→ **Activity**: Whenever the string "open" appears in a line of the listing below, that line counts. Say how many lines count, and give nothing else.

→ **Collected material**:
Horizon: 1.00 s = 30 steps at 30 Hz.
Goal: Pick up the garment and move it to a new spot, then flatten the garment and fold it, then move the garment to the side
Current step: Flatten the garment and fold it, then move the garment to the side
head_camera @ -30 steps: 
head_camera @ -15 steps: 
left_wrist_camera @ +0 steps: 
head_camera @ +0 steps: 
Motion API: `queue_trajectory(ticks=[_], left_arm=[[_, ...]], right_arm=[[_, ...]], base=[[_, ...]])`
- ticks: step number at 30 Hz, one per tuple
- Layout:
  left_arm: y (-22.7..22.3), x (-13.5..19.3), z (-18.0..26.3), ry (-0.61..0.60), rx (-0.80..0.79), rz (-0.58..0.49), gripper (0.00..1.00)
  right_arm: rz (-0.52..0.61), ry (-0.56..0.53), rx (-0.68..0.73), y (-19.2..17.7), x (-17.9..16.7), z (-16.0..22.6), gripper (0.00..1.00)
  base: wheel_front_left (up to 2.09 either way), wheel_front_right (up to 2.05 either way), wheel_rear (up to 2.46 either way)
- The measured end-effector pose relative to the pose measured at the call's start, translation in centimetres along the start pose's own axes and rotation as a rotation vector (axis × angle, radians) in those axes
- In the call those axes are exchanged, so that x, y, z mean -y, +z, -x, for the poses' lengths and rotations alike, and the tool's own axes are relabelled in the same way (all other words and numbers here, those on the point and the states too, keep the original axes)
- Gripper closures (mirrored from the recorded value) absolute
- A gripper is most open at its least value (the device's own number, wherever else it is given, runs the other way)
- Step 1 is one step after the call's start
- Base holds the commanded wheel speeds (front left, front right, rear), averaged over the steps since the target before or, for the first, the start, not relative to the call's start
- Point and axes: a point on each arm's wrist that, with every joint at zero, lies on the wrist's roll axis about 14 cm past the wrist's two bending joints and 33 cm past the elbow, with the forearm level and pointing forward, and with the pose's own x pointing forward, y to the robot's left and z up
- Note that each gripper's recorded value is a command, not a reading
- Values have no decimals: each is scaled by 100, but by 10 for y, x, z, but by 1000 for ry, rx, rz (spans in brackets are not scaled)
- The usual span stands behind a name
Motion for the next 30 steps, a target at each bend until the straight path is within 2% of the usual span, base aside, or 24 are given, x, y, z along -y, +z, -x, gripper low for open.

→ **Result**: 2